Ecclesia semper reformanda
In his keynote address to delegates attending the 13 to 19 September Assembly, Halík recalled that the church must be “ever reforming, […] especially in times of great change and crisis in our common world.” Reformation is necessary, he said, “where form hinders content, where it inhibits the dynamism of the living core.”
Looking back to the Lutheran and Catholic Reformations of the 16th century, he noted that they “renewed and deepened Christianity, but they also divided it.” The 20th century, he said, “saw the beginning of two great parallel reformations – the global expansion of Pentecostal Christianity and the Second Vatican Council,” marking the Catholic church’s transition from “confessional closedness […] to universal ecumenical openness.”
But the ecumenism of the 21st century, he continued, must go much further than the ecumenism of the previous one. Just as St Paul had the courage to lead “Christianity out of the narrow confines of one of the Jewish sects and into the broader ecumene” during “the first reformation,” Halík said, so Christianity today needs “to transcend existing mental and institutional, confessional, cultural and social boundaries in order to fulfil its universal mission.”

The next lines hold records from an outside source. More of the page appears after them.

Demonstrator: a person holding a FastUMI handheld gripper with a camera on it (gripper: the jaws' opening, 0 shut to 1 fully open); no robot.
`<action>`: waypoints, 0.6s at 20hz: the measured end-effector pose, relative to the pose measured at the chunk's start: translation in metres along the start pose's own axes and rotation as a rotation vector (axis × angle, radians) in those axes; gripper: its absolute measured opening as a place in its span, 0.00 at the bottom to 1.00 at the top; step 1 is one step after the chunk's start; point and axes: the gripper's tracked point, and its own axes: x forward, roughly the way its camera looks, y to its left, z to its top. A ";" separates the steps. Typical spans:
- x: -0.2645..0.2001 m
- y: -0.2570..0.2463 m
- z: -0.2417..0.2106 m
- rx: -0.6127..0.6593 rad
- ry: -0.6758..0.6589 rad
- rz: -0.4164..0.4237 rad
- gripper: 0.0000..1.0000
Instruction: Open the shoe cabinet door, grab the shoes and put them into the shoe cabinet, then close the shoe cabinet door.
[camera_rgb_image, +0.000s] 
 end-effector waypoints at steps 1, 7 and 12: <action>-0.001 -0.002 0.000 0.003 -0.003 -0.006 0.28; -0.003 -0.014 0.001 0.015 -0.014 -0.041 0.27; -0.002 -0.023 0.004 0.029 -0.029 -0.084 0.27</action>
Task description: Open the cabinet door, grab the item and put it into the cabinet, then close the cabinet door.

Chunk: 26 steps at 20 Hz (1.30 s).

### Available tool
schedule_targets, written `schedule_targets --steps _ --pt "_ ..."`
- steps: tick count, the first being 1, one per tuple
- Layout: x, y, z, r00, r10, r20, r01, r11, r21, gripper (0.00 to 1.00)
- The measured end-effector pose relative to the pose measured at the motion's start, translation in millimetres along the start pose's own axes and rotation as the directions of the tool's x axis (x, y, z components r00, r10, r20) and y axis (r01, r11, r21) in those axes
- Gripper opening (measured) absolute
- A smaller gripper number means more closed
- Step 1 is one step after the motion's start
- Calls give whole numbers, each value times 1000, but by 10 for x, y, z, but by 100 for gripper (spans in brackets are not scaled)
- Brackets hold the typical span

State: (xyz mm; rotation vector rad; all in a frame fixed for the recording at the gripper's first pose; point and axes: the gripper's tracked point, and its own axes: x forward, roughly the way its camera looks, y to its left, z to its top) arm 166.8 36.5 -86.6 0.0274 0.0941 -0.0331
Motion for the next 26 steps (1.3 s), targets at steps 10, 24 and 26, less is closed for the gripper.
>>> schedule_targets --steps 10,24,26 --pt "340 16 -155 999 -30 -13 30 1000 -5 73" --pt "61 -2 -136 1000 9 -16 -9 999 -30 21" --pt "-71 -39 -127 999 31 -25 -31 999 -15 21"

Faith and critical thinking
Reflecting on the “constant struggle between grace and sin, faith and unbelief, waged in every human heart,” he called for an “honest dialogue” between believers and unbelievers living together in pluralistic societies. “Faith and critical thinking need each other,” he insisted, adding that a “mature faith can live with the open questions of the time and resist the temptation of the too-simple answers offered by dangerous contemporary ideologies.”
Turning to questions of religious identity, he noted that “populists, nationalists and religious fundamentalists exploit this fear [of identity loss] for their own power and economic interests.” They exploit it, he said, “in the same way that the fear for the salvation of one’s soul was exploited when indulgences were for sale” in Luther’s days. Comparing Luther to the Catholic mystics of that era, he said, “I am convinced that Luther’s theology of the cross needs to be renewed, rethought and deepened today.”
Part of the new reformation or “new evangelization,” Halík said, “is also a transformation of the way of mission. We cannot approach others as arrogant possessors of truth.” The goal of mission, he reflected, “is not to recruit new church members, to squeeze them into the existing mental and institutional boundaries of our churches but to go beyond” to create a “mutually enriching dialogue” with those of other beliefs and none.
Reconciliation and spiritual discernment
In central and eastern Europe, Halík said, where countries suffered “the dark night of communist persecution,” churches have an important role to play in the process of reconciliation. “Democracy cannot be established and sustained merely by changing political and economic conditions” he warned, but instead requires “a certain moral and spiritual climate.”
Halík also warned that churches that become corrupted by political regimes, deprive themselves of a future. “When the church enters into culture wars with its secular environment, it always comes out of them defeated and deformed.”
The alternative to culture wars, he noted, “is not conformity and cheap accommodation, but a culture of spiritual discernment.” A renewed and newly understood Christian spirituality, he concluded, “can make a significant contribution to the spiritual culture of humanity today, even far beyond the churches.”
Responses from America and Tanzania
Responding to Halík's presentation, Kathryn Lohre, head of ecumenical and inter-religious relations and theological discernment for the Evangelical Lutheran Church in America, said she was encouraged by his emphasis on “Luther’s theology of the cross as the lens for the church’s discernment.” But “are we willing,” she asked, “to touch the wounds” of those suffering from gender-based violence, economic injustice, racism and white supremacy, polarization and ethnonationalism, all exacerbated by the COVID-19 pandemic?
Prof. Halík's words, she said, remind us that "the unbearable intimacy we experience at the foot of the cross is also the crossroads of the entire cosmos," the place where “we can hear, if we listen closely, the groans of God’s good creation, of life emanating from death.”
The second response came from Presiding Bishop Dr Fredrick Onael Shoo, Evangelical Lutheran Church in Tanzania. Speaking as leader of one of the world’s largest Lutheran churches with nearly 8 million members, he said “full churches equally challenge forms of service, like empty churches. We must confess and let go of the irresponsible euphoria and triumphalism accompanying growth,” he said, not claiming credit but rather “asking God for direction and guidance.”
Shoo urged “sister churches in the West to raise a prophetic voice against the atrocities perpetrated by their nations.” Churches must stand clearly against all forms of injustice, like “production and trade in weapons of mass destruction, activities that contribute to environmental degradation and climate change, trade imbalance and all sorts of inhumane policies and actions,” he said.